| Problem requirements |
Which of the lines below contain the string "points"? Pull each one out of the data.

↓

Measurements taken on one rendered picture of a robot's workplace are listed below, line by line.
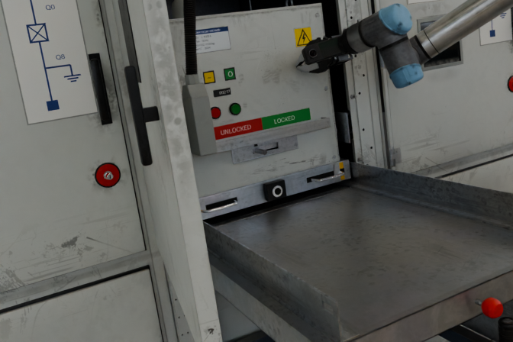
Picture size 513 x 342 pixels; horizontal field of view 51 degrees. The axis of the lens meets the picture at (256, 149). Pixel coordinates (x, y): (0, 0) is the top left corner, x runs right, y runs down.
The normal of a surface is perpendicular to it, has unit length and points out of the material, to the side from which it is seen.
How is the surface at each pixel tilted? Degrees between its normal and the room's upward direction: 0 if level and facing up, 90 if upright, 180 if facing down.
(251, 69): 90
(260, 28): 90
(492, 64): 90
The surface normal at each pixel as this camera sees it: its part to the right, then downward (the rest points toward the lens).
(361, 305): -0.14, -0.97
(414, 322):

↑

| Your solution |
The normal of a surface is perpendicular to it, has unit length and points out of the material, to the side from which it is seen.
The surface normal at each pixel as this camera sees it: its part to the right, then downward (the rest points toward the lens).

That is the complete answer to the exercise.